Thursday, 1 December 2011
John 10
Not trying to nit-pick; but trying to read the tenth chapter:
I think we've been getting this the wrong way about. The door is not 'from' the wider world 'into' the safety of the sheep-fold; for our world, though large, is finite and God infinite. The door is 'from' the smaller place to the larger (larger, indeed, is something of a misnomer): it leads out, not in.
1 Verily, verily, I say unto you, He that entereth not by the door into the sheepfold, but climbeth up some other way, the same is a thief and a robber.Not previously having given this much thought, I'd assumed that the point of the opening verses here is to say: only by entering licitly and in good gaith into the proper ways of the Christian church can you be saved (like the wicked man in Bunyan's Pilgrim's Progress who leaps over the wall at the beginning rather than going through the straight gate, undergoes all the trials of the progress himself and gets to the city of Zion, only to be carried off to hell at the last minute). But the emphasis, here, is not on the ordinary Christian: it is on Christ himself, or at a pinch, on his pastors: bishops and priests and whatnot. The regular Christian need not worry about this gate; the parable only concerns those who would seek to lead regular Christians (although, according to the logic of the tale, the wicked man would have no luck breaking into the sheep fold; the sheep would never follow 'a stranger' -- which makes the trope of the fence and gate and so on rather redundant). But the confusion is in verse 9, when Christ, having symbolised himself as a shepherd coming through the gate, goes on to symbolise himself as the gate as well. Christ enters the world as the good shepherd, but does so through Christ: a kind of sacramental existential short-circuit.
2 But he that entereth in by the door is the shepherd of the sheep.
3 To him the porter openeth; and the sheep hear his voice: and he calleth his own sheep by name, and leadeth them out.
4 And when he putteth forth his own sheep, he goeth before them, and the sheep follow him: for they know his voice.
5 And a stranger will they not follow, but will flee from him: for they know not the voice of strangers.

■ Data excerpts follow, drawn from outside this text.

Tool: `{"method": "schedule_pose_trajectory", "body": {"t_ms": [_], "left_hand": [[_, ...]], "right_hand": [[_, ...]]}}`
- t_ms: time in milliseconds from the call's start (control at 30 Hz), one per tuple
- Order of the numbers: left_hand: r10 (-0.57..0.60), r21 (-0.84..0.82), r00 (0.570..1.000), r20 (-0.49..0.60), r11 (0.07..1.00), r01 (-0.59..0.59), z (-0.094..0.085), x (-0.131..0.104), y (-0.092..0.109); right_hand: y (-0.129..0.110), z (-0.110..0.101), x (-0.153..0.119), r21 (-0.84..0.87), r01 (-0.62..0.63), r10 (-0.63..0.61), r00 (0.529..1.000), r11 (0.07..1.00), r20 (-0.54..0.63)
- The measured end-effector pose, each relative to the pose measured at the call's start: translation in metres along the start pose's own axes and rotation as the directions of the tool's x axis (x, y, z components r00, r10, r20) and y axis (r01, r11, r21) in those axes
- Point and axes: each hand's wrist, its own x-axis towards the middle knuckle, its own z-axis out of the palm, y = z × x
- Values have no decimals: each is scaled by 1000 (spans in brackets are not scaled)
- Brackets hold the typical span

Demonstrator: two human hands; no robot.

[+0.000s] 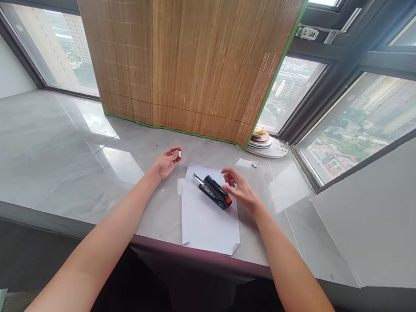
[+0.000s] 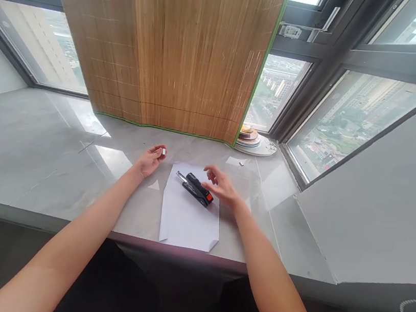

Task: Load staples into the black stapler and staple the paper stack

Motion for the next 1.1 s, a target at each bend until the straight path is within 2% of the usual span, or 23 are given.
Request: {"method": "schedule_pose_trajectory", "body": {"t_ms": [67, 167, 267, 433, 500, 567, 667, 767, 867, 1000, 1100], "left_hand": [[-44, -44, 999, -2, 998, 43, 0, -1, 1], [-72, -75, 997, -7, 995, 72, 0, -2, 0], [-86, -58, 996, 26, 995, 87, 1, -3, -2], [-103, 53, 989, 110, 994, 98, 9, -6, -6], [-78, 143, 984, 162, 988, 55, 13, -9, -6], [-18, 246, 970, 242, 968, -44, 18, -14, -7], [90, 354, 925, 369, 907, -230, 26, -21, -8], [127, 426, 876, 466, 835, -348, 32, -28, -10], [117, 468, 852, 510, 793, -389, 35, -30, -12], [116, 507, 810, 575, 727, -464, 35, -31, -12], [91, 498, 807, 584, 745, -444, 35, -32, -11]], "right_hand": [[-7, 5, 0, -39, 48, -44, 993, 998, 109], [-17, 13, 0, -128, 77, -55, 985, 989, 166], [-23, 17, 1, -161, 78, -53, 987, 984, 149], [-20, 13, 2, -179, 109, -102, 994, 978, 50], [-17, 9, 2, -215, 131, -126, 991, 968, 38], [-15, 6, 2, -259, 145, -139, 989, 955, 41], [-14, 5, 2, -292, 144, -136, 990, 946, 48], [-14, 6, 3, -309, 171, -151, 985, 936, 88], [-12, 9, 4, -330, 208, -173, 976, 921, 130], [-10, 10, 4, -351, 215, -179, 975, 911, 130], [-9, 11, 4, -346, 213, -176, 975, 914, 134]]}}
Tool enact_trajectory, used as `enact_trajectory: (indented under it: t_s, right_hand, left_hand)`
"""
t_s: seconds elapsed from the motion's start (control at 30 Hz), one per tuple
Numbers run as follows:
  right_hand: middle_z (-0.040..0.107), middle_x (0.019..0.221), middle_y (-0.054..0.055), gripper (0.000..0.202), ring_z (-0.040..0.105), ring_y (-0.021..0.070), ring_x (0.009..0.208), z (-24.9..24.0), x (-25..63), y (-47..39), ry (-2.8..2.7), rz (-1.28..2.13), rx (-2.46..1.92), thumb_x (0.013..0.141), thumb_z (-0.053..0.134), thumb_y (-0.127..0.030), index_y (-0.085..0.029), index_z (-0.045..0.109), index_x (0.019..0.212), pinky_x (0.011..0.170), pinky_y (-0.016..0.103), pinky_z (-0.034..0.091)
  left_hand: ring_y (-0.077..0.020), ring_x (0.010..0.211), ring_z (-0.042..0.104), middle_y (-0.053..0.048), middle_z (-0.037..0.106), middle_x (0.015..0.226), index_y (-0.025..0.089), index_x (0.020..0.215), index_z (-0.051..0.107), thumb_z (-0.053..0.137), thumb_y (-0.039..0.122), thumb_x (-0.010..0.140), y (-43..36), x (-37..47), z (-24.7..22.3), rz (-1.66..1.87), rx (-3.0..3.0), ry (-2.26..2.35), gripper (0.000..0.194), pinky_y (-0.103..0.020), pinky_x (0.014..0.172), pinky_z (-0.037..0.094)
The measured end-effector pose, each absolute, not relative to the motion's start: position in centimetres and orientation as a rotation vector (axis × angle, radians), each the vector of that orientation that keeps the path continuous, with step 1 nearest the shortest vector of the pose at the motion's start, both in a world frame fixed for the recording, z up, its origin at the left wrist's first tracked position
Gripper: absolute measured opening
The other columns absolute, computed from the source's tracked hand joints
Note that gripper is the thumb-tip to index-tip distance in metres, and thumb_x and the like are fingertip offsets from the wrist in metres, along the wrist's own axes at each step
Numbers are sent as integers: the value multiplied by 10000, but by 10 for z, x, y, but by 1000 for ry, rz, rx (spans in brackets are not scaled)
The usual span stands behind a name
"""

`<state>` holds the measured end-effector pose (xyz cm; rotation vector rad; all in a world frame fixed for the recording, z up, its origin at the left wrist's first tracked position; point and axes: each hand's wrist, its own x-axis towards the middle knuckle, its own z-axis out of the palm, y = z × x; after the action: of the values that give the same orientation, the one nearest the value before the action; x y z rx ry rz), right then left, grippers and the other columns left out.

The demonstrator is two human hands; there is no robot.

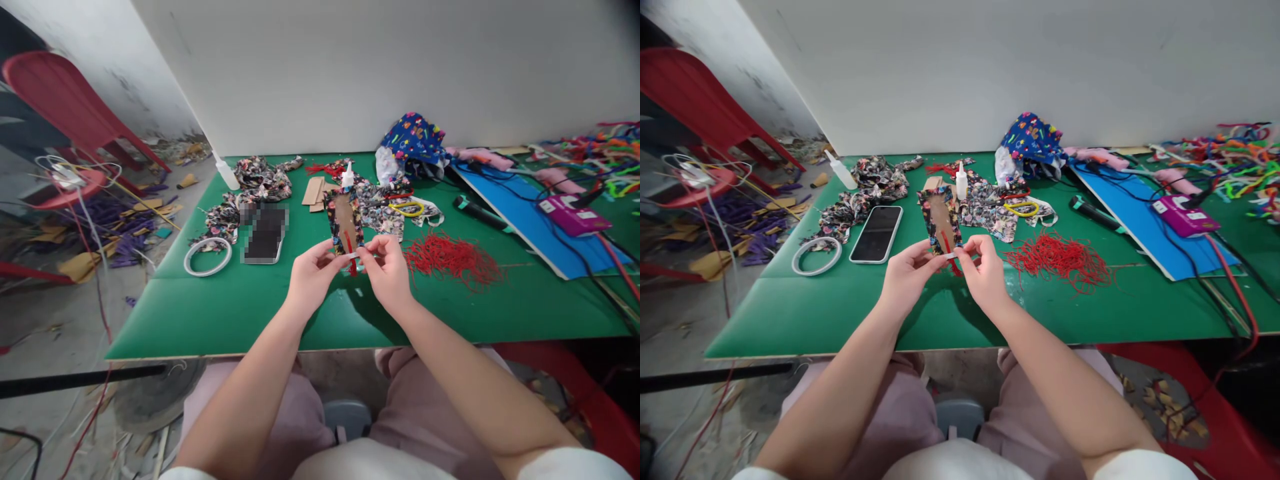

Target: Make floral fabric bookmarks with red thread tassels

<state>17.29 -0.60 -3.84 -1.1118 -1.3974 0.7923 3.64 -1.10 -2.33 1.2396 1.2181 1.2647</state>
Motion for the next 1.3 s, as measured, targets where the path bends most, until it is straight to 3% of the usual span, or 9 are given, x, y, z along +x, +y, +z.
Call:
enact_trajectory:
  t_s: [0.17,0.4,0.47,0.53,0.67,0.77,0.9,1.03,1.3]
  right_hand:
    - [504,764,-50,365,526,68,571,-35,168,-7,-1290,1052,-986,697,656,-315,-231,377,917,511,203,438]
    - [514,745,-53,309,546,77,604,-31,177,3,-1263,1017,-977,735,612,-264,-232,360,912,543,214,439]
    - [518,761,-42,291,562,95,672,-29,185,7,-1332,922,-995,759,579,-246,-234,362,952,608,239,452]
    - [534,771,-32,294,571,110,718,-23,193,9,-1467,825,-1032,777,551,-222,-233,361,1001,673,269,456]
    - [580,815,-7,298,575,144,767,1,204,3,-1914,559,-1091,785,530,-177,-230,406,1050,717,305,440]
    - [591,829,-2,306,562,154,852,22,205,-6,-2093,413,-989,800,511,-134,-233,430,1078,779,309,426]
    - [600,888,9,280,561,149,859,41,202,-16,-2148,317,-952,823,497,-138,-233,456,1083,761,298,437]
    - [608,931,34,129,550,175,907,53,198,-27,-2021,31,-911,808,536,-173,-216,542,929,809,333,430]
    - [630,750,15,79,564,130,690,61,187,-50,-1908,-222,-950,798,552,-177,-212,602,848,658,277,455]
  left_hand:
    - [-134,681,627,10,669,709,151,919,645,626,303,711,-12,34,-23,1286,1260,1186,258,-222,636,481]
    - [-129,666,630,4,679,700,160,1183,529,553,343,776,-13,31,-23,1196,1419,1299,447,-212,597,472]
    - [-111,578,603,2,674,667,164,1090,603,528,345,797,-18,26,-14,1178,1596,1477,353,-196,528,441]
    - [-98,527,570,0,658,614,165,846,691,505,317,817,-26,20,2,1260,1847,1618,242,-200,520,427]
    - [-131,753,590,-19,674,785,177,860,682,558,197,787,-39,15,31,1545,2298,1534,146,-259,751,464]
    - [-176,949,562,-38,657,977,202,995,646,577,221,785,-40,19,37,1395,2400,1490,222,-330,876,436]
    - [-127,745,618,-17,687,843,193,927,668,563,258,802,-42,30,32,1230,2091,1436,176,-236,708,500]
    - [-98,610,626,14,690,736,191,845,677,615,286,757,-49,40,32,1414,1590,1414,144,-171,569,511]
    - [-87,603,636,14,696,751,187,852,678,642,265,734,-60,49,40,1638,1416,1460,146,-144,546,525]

6 This parable spake Jesus unto them: but they understood not what things they were which he spake unto them.
7 Then said Jesus unto them again, Verily, verily, I say unto you, I am the door of the sheep.
8 All that ever came before me are thieves and robbers: but the sheep did not hear them.

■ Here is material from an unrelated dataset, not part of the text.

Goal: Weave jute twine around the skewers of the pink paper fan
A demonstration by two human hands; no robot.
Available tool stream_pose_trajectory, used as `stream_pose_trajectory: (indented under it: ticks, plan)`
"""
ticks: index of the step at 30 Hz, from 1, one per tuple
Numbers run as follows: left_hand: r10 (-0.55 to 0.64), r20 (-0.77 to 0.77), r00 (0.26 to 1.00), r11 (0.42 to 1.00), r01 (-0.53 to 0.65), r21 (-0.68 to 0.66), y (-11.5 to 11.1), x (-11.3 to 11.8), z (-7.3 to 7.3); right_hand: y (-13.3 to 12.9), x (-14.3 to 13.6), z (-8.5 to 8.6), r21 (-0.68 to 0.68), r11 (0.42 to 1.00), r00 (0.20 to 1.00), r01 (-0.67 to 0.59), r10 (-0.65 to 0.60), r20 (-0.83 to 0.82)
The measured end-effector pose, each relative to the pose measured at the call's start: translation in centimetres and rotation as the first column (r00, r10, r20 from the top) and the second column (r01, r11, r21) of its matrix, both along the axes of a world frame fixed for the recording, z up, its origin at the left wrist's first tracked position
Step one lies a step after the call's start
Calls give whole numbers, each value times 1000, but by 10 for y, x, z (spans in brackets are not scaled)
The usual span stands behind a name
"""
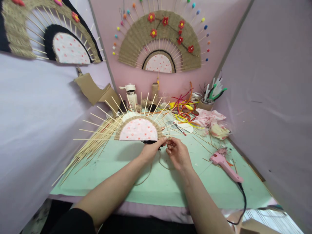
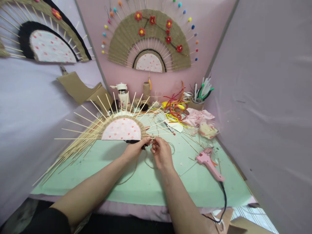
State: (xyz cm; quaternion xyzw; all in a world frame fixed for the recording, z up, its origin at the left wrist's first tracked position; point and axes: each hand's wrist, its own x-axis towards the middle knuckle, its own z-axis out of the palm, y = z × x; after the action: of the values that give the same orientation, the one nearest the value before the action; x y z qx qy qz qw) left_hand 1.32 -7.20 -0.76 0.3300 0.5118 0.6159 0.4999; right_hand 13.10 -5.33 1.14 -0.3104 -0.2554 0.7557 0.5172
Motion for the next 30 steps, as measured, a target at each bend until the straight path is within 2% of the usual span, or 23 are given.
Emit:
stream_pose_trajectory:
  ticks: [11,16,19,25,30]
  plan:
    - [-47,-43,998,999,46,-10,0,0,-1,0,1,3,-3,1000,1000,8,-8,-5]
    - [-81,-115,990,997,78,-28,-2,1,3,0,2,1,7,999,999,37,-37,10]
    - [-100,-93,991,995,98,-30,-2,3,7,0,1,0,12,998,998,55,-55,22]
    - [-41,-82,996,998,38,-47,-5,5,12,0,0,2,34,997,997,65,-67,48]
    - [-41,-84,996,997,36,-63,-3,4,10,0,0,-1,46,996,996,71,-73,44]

9 I am the door: by me if any man enter in, he shall be saved, and shall go in and out, and find pasture.
10 The thief cometh not, but for to steal, and to kill, and to destroy: I am come that they might have life, and that they might have it more abundantly.

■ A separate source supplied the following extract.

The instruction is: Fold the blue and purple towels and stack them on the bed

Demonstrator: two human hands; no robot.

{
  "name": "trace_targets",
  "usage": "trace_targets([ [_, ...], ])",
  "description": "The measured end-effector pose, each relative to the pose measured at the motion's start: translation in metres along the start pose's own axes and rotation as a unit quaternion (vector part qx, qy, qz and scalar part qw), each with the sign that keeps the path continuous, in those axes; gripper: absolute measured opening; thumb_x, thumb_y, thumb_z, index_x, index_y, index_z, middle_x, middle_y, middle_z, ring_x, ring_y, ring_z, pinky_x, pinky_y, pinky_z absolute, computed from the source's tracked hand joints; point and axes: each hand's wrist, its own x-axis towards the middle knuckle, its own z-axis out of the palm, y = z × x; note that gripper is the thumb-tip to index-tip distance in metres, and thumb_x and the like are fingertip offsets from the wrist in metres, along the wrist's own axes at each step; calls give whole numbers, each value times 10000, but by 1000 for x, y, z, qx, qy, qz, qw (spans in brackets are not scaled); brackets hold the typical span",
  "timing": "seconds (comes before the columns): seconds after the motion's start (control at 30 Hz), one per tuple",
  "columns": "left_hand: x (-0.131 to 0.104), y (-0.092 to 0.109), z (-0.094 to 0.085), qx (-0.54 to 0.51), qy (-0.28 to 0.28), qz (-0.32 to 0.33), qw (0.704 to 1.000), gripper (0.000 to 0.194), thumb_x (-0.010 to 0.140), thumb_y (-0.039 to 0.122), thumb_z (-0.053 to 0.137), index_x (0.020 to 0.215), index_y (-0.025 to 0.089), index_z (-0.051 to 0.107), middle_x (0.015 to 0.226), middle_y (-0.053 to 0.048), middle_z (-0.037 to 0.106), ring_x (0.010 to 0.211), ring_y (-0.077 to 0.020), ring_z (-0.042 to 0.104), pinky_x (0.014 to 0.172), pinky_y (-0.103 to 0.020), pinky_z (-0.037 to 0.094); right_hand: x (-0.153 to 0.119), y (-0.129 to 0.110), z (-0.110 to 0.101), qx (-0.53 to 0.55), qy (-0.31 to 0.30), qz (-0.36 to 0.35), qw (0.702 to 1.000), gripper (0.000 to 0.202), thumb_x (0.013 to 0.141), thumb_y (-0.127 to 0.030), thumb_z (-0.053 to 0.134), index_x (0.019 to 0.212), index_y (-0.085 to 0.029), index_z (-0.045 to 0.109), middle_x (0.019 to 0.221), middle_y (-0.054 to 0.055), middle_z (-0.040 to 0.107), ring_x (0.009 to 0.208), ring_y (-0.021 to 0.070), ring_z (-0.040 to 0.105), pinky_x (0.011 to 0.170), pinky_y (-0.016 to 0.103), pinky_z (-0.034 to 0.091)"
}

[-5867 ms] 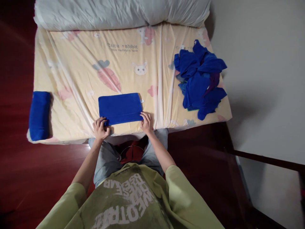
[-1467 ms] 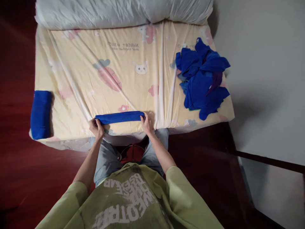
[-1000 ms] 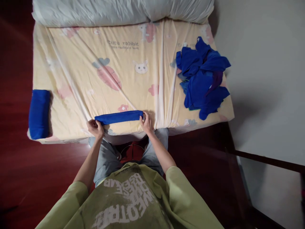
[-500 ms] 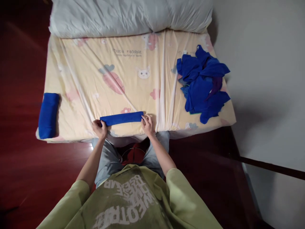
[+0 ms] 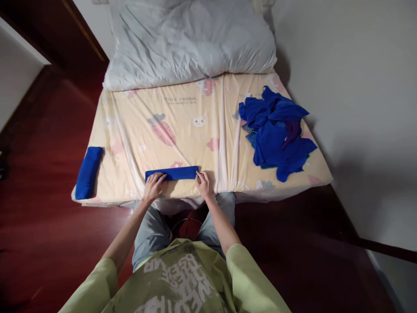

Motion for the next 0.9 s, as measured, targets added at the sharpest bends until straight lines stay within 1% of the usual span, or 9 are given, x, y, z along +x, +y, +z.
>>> trace_targets([
  [0.1, 18, 19, 3, 33, -37, 59, 997, 531, 941, 292, 505, 1462, 189, 517, 1535, -146, 467, 1449, -311, 379, 1198, -490, 287, 0, -1, 0, 3, -2, 3, 1000, 308, 978, -287, 529, 1189, -198, 734, 1082, 121, 680, 1030, 215, 659, 995, 388, 557],
  [0.17, 28, 27, 10, 61, -52, 65, 995, 581, 930, 242, 493, 1508, 188, 461, 1601, -140, 381, 1497, -317, 311, 1230, -517, 225, 0, -2, -1, 0, -5, 5, 1000, 310, 977, -285, 531, 1197, -199, 732, 1089, 122, 680, 1029, 219, 662, 992, 391, 557],
  [0.27, 39, 31, 19, 101, -78, 49, 991, 661, 915, 176, 460, 1567, 176, 358, 1617, -152, 352, 1496, -336, 310, 1231, -567, 186, 1, -3, -3, -12, -5, -3, 1000, 309, 979, -276, 528, 1201, -203, 730, 1075, 115, 687, 1015, 216, 668, 975, 377, 558],
  [0.37, 45, 33, 22, 124, -107, 35, 986, 686, 926, 174, 445, 1594, 179, 290, 1593, -172, 388, 1451, -348, 370, 1204, -594, 221, 1, -3, -4, -19, -4, -21, 1000, 312, 982, -272, 520, 1204, -202, 727, 1056, 109, 695, 996, 212, 674, 951, 362, 560],
  [0.47, 47, 37, 20, 139, -128, 23, 982, 648, 953, 190, 424, 1589, 180, 301, 1533, -195, 459, 1363, -349, 453, 1147, -575, 313, -2, -3, -5, -18, 0, -25, 1000, 324, 987, -293, 507, 1211, -199, 721, 1055, 111, 703, 1018, 225, 673, 947, 371, 558],
  [0.6, 53, 39, 14, 157, -156, 18, 975, 627, 965, 180, 395, 1584, 157, 302, 1427, -218, 533, 1245, -341, 522, 1045, -532, 409, -5, -1, -4, -23, 6, -5, 1000, 398, 986, -348, 485, 1305, -183, 656, 1182, 138, 694, 1123, 267, 650, 995, 423, 538],
  [0.77, 60, 21, -8, 117, -193, -6, 974, 658, 948, 207, 449, 1586, 183, 291, 1284, -171, 616, 1149, -304, 589, 955, -445, 472, -7, -1, -5, -26, 9, 22, 999, 465, 979, -371, 460, 1366, -140, 574, 1207, 171, 688, 973, 250, 678, 897, 402, 565],
  [0.83, 57, 6, -26, 63, -178, -54, 981, 691, 932, 284, 508, 1582, 190, 293, 1241, -145, 644, 1108, -284, 622, 944, -407, 489, -7, -1, -6, -34, 9, 17, 999, 447, 973, -358, 459, 1340, -136, 583, 1183, 170, 694, 910, 237, 674, 877, 393, 560],
  [0.9, 49, -15, -48, -2, -134, -112, 985, 701, 911, 313, 531, 1567, 185, 318, 1256, -135, 655, 1090, -266, 646, 940, -370, 505, -7, 0, -6, -40, 6, 9, 999, 423, 968, -343, 456, 1309, -134, 597, 1148, 164, 701, 895, 237, 664, 865, 390, 552],
])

11 I am the good shepherd: the good shepherd giveth his life for the sheep.
I think we've been getting this the wrong way about. The door is not 'from' the wider world 'into' the safety of the sheep-fold; for our world, though large, is finite and God infinite. The door is 'from' the smaller place to the larger (larger, indeed, is something of a misnomer): it leads out, not in.